On Tuesday, Fox pleaded guilty to grand theft, securities fraud and tax evasion for defrauding those investors by promising huge returns for bogus business opportunities, then seemingly disappearing with tens or hundreds of thousands of dollars.
Fox, 67, was sentenced to seven years in state prison and ordered to pay $460,000 to seven victims, according to the Los Angeles County district attorney’s office. He was also ordered to pay $117,000 to the state Franchise Tax Board.
Fox was arrested in January and charged with 15 counts each of grand theft, unqualified sales of securities, misrepresentation in sales of securities and two counts of tax evasion. He faced a maximum 27-year sentence.
As part of his plea deal, all but two counts each of grand theft and fraudulent sales of securities and one count of tax evasion were dropped.
From March 2006 to August 2007, Fox took between $18,000 and $350,000 from his victims, according to a probation officer’s report. To some, he promised parcels of land in a mega-resort project in Mazatlan, Mexico, and to others he offered an “exclusive course into navigating Mexico’s political network,” the report said. One woman gave Fox lump sums of money eight or nine times because he told her she had to match other investors in order to stay in the project.
In all, he cheated his victims out of $1.2 million, according to the report.
His victims told The Times that Fox lured investors by boasting of lofty connections and displaying signs of his own wealth, driving luxury cars and dining at high-end restaurants. They said he asked for short-term loans, saying his money was held up with overseas investors or because of the Patriot Act.

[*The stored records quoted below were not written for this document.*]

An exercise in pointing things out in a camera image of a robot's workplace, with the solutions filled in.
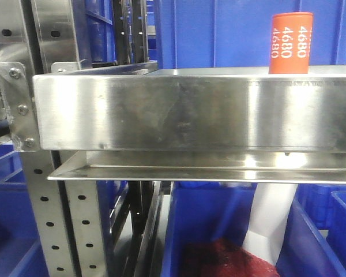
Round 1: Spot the orange cylindrical capacitor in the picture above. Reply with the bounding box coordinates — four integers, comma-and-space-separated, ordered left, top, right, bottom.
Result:
269, 12, 314, 74

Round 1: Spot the stainless steel shelf tray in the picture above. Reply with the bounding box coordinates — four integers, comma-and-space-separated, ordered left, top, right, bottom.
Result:
33, 65, 346, 184

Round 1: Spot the blue bin behind capacitor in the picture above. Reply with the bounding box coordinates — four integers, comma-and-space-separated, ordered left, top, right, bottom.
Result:
154, 1, 346, 69

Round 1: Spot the perforated steel shelf upright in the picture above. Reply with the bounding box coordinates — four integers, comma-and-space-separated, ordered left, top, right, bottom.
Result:
0, 0, 116, 277

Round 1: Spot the blue bin with red contents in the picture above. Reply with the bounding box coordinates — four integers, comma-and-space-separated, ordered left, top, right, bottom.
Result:
160, 181, 346, 277

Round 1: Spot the blue bin lower right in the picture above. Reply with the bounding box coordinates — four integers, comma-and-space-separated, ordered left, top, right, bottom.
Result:
295, 184, 346, 277

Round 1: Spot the blue bin lower left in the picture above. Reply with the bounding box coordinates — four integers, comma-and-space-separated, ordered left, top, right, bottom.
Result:
0, 144, 48, 276

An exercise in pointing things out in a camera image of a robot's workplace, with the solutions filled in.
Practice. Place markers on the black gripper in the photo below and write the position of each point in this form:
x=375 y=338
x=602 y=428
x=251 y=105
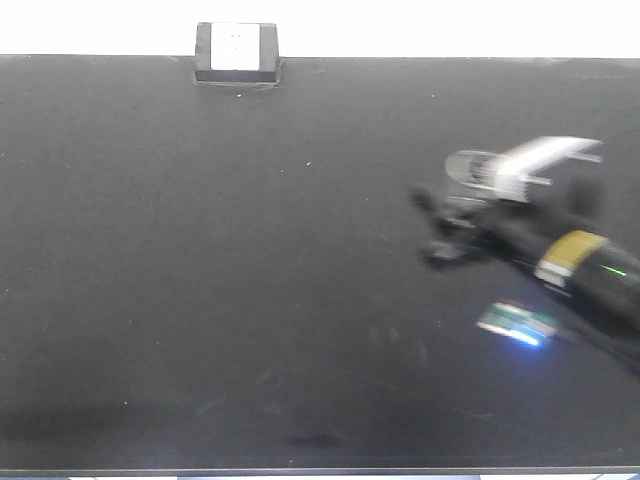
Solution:
x=555 y=236

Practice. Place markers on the clear glass beaker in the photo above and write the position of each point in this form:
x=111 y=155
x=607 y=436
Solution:
x=472 y=174

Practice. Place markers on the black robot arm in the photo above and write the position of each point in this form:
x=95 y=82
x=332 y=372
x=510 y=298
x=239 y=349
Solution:
x=605 y=300

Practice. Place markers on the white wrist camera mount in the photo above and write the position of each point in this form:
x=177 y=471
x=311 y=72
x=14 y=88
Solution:
x=519 y=167

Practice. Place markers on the black power outlet box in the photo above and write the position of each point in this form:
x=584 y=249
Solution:
x=237 y=53

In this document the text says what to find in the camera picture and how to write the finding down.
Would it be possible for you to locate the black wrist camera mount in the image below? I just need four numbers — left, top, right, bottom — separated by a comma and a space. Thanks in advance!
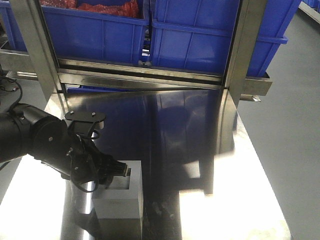
64, 110, 106, 140

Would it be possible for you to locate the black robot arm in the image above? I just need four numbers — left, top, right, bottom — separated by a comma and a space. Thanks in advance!
0, 104, 128, 187

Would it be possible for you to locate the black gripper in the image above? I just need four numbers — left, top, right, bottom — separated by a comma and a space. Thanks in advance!
59, 134, 128, 189

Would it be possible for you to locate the gray hollow square base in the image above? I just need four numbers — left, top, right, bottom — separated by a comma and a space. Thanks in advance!
92, 160, 144, 219

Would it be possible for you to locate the blue bin with red contents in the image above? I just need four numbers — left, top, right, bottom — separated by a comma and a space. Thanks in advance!
42, 0, 150, 64

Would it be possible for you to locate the blue plastic bin right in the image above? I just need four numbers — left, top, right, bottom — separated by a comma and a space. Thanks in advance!
150, 0, 301, 77

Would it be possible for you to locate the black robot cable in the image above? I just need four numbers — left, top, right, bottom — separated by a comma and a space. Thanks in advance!
67, 134, 100, 193

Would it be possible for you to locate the red mesh bag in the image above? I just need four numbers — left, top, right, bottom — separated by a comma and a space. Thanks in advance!
39, 0, 140, 19

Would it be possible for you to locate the stainless steel rack frame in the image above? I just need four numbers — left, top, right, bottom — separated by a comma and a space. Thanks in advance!
0, 0, 272, 104

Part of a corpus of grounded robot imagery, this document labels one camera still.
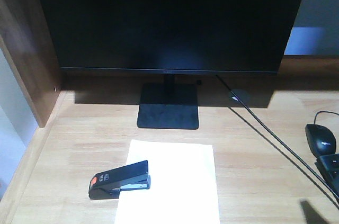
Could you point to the black monitor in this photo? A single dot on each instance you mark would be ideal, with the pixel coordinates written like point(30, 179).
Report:
point(170, 37)

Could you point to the wooden desk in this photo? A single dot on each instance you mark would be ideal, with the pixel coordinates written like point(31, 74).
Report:
point(258, 181)

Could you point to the white paper sheet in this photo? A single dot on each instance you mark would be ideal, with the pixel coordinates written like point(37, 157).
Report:
point(183, 186)

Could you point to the black computer mouse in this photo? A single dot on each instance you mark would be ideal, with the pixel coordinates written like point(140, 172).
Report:
point(320, 139)

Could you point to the black stapler with orange button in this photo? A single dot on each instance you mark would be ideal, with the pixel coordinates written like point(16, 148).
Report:
point(109, 184)

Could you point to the black keyboard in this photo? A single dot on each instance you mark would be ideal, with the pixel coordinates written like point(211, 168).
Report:
point(328, 167)

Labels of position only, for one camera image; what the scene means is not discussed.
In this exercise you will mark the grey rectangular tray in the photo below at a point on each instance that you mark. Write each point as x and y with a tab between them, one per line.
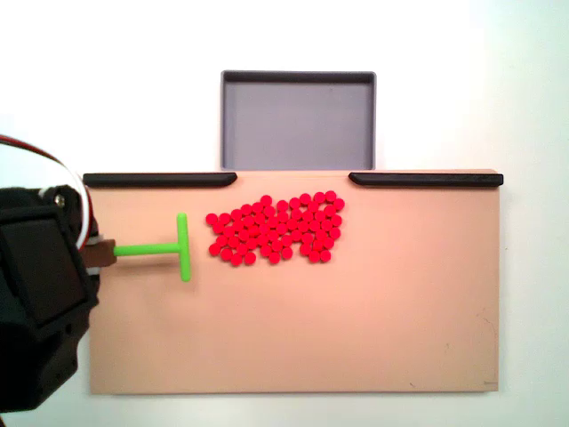
298	124

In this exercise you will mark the green T-shaped pusher tool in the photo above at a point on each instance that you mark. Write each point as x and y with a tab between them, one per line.
142	249

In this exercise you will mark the beige flat board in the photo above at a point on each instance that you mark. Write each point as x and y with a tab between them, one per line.
378	302

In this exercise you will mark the black edge rail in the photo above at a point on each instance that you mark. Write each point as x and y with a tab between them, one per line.
155	179
427	179

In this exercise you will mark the red cylindrical granules pile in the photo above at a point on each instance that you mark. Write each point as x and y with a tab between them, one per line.
275	229

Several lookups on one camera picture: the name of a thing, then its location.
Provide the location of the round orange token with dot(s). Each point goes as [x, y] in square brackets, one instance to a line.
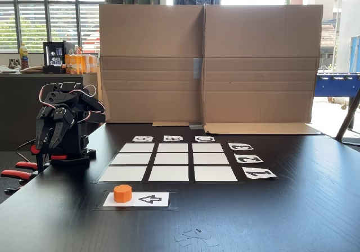
[122, 193]

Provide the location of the white nine-square grid sheet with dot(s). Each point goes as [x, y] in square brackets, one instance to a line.
[168, 173]

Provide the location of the black clamp with red knob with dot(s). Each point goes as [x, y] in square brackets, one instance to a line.
[35, 149]

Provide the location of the orange carton pack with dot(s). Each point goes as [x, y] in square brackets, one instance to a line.
[80, 63]

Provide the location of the black mini fridge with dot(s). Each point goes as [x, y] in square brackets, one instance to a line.
[54, 58]

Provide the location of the yellow drink bottle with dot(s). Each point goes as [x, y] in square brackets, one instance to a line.
[24, 56]

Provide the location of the small brown bottles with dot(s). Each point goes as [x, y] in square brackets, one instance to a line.
[14, 64]

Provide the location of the paper sheet letter A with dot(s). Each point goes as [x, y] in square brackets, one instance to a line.
[143, 139]

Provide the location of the paper sheet letter B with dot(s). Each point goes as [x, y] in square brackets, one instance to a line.
[173, 138]

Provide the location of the white arrow paper sheet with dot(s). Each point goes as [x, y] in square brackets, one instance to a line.
[157, 200]

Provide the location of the grey tape strip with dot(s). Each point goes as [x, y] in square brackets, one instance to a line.
[197, 67]

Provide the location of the paper sheet letter C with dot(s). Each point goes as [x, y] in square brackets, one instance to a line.
[205, 139]

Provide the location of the clear tape scraps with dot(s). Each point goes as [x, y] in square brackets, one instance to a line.
[194, 236]

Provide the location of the paper sheet number 3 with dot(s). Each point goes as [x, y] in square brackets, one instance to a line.
[240, 146]

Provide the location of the paper sheet number 2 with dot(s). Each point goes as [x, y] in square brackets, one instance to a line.
[248, 158]

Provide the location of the large brown cardboard screen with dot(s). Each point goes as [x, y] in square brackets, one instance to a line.
[253, 66]

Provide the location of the paper sheet number 1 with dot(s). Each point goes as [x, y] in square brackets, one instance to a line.
[258, 173]

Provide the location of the blue foosball table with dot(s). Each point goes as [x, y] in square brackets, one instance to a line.
[337, 84]

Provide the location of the slanted metal leg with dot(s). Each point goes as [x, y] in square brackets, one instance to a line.
[347, 117]

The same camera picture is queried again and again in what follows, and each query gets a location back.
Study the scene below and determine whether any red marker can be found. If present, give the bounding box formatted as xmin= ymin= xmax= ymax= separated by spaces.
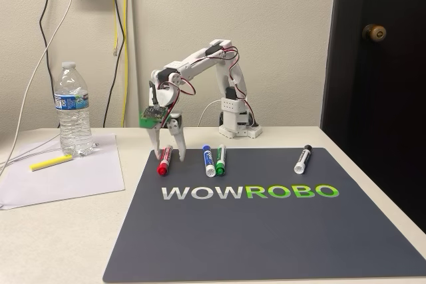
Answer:
xmin=156 ymin=144 xmax=175 ymax=177

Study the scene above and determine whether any green marker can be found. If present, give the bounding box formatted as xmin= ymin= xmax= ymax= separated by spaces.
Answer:
xmin=215 ymin=144 xmax=228 ymax=177

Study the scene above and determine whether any black marker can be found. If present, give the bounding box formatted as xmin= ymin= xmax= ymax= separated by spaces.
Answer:
xmin=294 ymin=144 xmax=314 ymax=176

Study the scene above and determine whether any blue marker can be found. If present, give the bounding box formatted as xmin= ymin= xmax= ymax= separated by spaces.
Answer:
xmin=201 ymin=144 xmax=217 ymax=178

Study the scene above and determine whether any clear plastic water bottle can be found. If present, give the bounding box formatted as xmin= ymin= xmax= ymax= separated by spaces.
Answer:
xmin=53 ymin=61 xmax=94 ymax=158

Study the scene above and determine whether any white paper sheet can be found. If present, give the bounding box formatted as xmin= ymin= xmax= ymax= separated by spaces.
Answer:
xmin=0 ymin=132 xmax=126 ymax=211

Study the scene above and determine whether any dark grey WOWROBO mat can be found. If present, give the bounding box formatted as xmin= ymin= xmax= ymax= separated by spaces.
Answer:
xmin=102 ymin=147 xmax=426 ymax=284

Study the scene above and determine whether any yellow highlighter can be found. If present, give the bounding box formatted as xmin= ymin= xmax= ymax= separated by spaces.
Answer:
xmin=29 ymin=154 xmax=74 ymax=172

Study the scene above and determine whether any dark door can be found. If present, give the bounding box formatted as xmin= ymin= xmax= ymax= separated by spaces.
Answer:
xmin=319 ymin=0 xmax=426 ymax=233

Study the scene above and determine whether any brass door knob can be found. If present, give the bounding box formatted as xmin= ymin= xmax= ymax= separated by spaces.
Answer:
xmin=361 ymin=23 xmax=387 ymax=43

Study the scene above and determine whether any green camera board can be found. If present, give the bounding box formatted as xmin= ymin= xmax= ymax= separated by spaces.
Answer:
xmin=138 ymin=104 xmax=168 ymax=131

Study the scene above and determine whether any red servo wire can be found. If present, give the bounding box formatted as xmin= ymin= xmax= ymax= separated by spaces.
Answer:
xmin=159 ymin=44 xmax=259 ymax=129

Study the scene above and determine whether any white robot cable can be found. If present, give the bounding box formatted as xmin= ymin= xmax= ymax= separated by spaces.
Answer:
xmin=198 ymin=98 xmax=223 ymax=128

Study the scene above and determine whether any thin yellow cable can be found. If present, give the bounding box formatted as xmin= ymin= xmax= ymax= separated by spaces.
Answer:
xmin=112 ymin=0 xmax=120 ymax=57

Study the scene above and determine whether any black cable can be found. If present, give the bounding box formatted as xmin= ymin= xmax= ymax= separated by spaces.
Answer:
xmin=102 ymin=0 xmax=129 ymax=128
xmin=38 ymin=0 xmax=57 ymax=94

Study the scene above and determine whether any thick yellow cable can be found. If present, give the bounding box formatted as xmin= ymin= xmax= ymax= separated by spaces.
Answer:
xmin=120 ymin=0 xmax=130 ymax=128

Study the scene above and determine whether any white charging cable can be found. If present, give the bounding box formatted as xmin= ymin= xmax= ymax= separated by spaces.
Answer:
xmin=0 ymin=137 xmax=101 ymax=169

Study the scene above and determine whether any long white cable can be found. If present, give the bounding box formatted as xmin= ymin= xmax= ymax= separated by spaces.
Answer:
xmin=0 ymin=0 xmax=79 ymax=178

More than 20 years ago, Fox was sentenced to 10 years in prison in Arizona after investors there and in Florida said he defrauded them by claiming to be a lawyer with high-level family connections in Mexico. He served six years before he was released, according to Arizona prison records.
Although Fox is a legal U.S. citizen, the investigator on Fox’s criminal case believed his citizenship was “obtained by questionable means,” according to the probation report.